Produzent/ Ray Kennedy, Richard Bennett, Richard Dodd

Label/ Warner Bros.

Steve Earle kam gerade aus dem Gefängnis nach einer längeren Drogenphase und hatte einiges auf dem Herzen, was er unbedingt musikalisch sagen wollte. Dieser satte, abgezockte Gitarren-Sound, die teils grimmigen, teils sentimentalen Texte vermitteln eine unmittelbare Kraft – besser geht’s kaum. Man glaubt dem Ex-Junkie alles, sogar wenn er „I Feel Alright“ singt. Sein Countryrock ist wie ausgemergelt: kein Hall, kein Schnörkel. Kunst und Künstler sind eins, denn Earle hat viel durchgemacht. Nach dem Akustikalbum „Train A-Comin“ von 1995, das zum Bewegendsten seit Neil Youngs „Tonight’s The Night“ gehörte, hat er die Strassenseite gewechselt. Hier scheint die Sonne, doch Earle erinnert sich natürlich nur an den Schatten.

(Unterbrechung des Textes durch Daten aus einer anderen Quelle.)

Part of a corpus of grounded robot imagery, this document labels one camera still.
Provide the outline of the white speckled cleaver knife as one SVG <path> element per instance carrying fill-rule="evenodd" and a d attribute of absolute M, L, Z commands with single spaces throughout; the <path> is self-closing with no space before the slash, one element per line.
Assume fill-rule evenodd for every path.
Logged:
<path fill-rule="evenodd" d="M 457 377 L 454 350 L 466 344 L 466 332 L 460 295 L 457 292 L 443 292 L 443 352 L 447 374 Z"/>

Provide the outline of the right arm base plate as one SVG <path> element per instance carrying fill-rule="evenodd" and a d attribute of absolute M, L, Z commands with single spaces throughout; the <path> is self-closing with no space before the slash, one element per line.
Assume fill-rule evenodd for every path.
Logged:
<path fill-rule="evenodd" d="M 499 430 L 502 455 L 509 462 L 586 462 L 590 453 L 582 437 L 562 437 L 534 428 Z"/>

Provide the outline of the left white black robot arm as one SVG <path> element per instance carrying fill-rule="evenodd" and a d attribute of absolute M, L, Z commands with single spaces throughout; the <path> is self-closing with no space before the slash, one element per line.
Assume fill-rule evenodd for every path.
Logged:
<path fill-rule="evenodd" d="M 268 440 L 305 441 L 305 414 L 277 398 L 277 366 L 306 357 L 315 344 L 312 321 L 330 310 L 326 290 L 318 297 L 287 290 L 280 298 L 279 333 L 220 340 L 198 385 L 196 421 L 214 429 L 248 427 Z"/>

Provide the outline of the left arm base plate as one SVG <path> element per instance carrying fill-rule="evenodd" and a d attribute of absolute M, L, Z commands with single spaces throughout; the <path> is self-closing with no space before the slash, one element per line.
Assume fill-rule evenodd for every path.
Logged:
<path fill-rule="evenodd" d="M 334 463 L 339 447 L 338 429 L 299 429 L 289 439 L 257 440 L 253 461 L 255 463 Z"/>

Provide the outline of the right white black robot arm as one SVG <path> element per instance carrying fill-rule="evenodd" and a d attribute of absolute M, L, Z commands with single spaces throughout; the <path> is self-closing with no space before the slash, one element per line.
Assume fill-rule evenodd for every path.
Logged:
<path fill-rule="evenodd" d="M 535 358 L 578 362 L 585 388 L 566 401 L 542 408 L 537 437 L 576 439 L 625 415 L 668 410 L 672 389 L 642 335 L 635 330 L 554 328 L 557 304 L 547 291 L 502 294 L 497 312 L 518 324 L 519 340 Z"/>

„Cocaine Cannot Kill My Pain“ heisst ein Lied, und eines nennt sich „The Unrepentant“, nach dem, der nichts bereut, und schliesslich taucht der Teufel zum Showdown persönlich auf: „You Got Your Pitchfork And I Got My Gun“. Einer wie Steve Earle muss die Drecksarbeit machen. „Wenn die Welt untergeht“, sagt Earle, „werden drei Dinge übrigbleiben: die Kakerlaken, Keith Richards und ich.“ Nicht die schlechteste Gesellschaft.

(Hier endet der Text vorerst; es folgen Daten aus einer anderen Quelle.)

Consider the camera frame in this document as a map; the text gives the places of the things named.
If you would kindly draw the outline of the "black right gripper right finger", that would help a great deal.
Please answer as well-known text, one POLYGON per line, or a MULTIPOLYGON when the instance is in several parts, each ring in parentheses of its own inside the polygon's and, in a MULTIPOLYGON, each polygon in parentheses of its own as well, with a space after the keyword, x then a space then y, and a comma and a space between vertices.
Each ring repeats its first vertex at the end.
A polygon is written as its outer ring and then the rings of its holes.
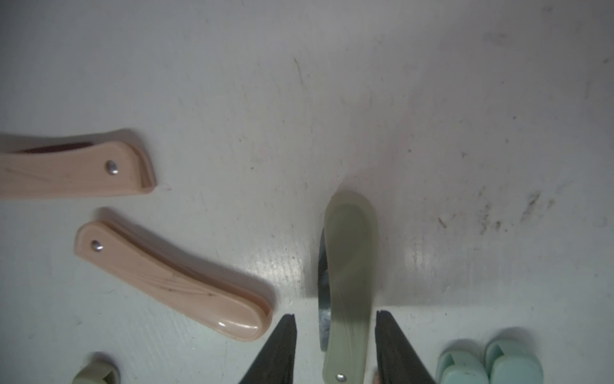
POLYGON ((375 342, 380 383, 435 384, 409 339, 387 310, 377 312, 375 342))

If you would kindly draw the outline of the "olive folding knife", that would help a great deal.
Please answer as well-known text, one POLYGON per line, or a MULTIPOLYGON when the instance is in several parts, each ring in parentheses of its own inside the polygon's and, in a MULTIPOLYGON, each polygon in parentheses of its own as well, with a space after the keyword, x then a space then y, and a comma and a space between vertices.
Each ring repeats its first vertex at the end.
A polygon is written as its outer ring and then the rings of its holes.
POLYGON ((369 200, 336 193, 318 256, 318 323, 325 383, 362 383, 366 373, 379 230, 369 200))
POLYGON ((72 384, 120 384, 118 369, 114 364, 92 361, 73 378, 72 384))

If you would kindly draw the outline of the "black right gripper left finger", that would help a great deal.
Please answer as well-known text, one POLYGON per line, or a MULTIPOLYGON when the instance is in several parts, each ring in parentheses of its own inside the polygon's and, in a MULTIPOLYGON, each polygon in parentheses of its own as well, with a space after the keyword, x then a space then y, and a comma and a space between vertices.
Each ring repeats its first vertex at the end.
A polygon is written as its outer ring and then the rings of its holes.
POLYGON ((240 384, 292 384, 297 343, 294 315, 283 315, 240 384))

Steppenwolf, Born To Be Wild, 1968

Text/Musik/ Mars Bonfire

Produzent/ Gabriel Mekler

Label/ Dunhill

Kürzlich habe ich mir „Easy Rider“ wieder angesehen, die Geschichte dieser zwei Hippies, die sich 1969 auf ihren Harley-Davidsons auf der Suche nach Amerika machen. Henry Fonda, der schweigsam ist wie ein Cowboy und dessen Benzintank die amerikanische Flagge ziert, scheint den Traum nach dem mythischen Amerika zu haben. Der Film endet bekanntlich schlecht: Der Cowboy und der Indianer (Dennis Hopper) werden von Rednecks von ihren Eisenrössern geholt. Die beiden Amerikas entpuppen sich als unvereinbar.

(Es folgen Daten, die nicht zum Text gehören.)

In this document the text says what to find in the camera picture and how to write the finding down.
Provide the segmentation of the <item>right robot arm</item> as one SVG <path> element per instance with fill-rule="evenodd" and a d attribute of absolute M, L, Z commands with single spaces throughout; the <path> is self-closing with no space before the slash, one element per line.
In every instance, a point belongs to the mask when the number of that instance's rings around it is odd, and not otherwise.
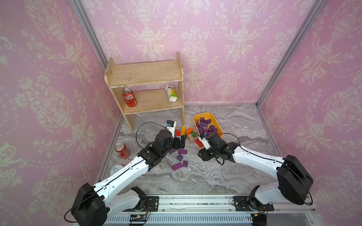
<path fill-rule="evenodd" d="M 246 204 L 255 211 L 266 211 L 273 202 L 287 200 L 296 205 L 312 205 L 310 189 L 313 178 L 293 155 L 277 157 L 266 155 L 246 148 L 236 142 L 226 143 L 219 134 L 200 135 L 198 141 L 203 144 L 198 156 L 205 162 L 215 159 L 220 165 L 226 161 L 244 164 L 263 171 L 276 179 L 265 186 L 255 186 Z"/>

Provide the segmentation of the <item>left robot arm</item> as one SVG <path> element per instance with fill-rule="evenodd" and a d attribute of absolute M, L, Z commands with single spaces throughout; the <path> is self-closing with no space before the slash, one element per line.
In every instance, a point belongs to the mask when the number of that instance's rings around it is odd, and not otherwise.
<path fill-rule="evenodd" d="M 147 195 L 139 187 L 126 193 L 122 190 L 161 163 L 171 149 L 184 148 L 185 140 L 185 136 L 173 137 L 169 130 L 161 130 L 153 142 L 118 172 L 95 185 L 81 186 L 74 204 L 67 211 L 73 216 L 73 223 L 102 226 L 109 217 L 126 210 L 149 211 Z"/>

Ein grosser Part im Film hat auch der Song „Born To Be Wild“ aus dem ersten Album von Steppenwolf und irgendwie sind Steppenwolf auch eine One-Hit-Wonder-Band, aber das nicht, weil sie schlechte Musiker sind oder weil das Material schlecht ist, sondern weil ein „Born To Be Wild“ als Vergleich einfach alles andere schlecht aussehen lässt und in den Schatten stellt. Dabei hat das Debütalbum von Steppenwolf auch, wie zum Beispiel mit „The Pusher“, andere grosse Songs. Steppenwolf und „Born To Wild“ sind ein Klassiker, ob man sie nun mag oder nicht.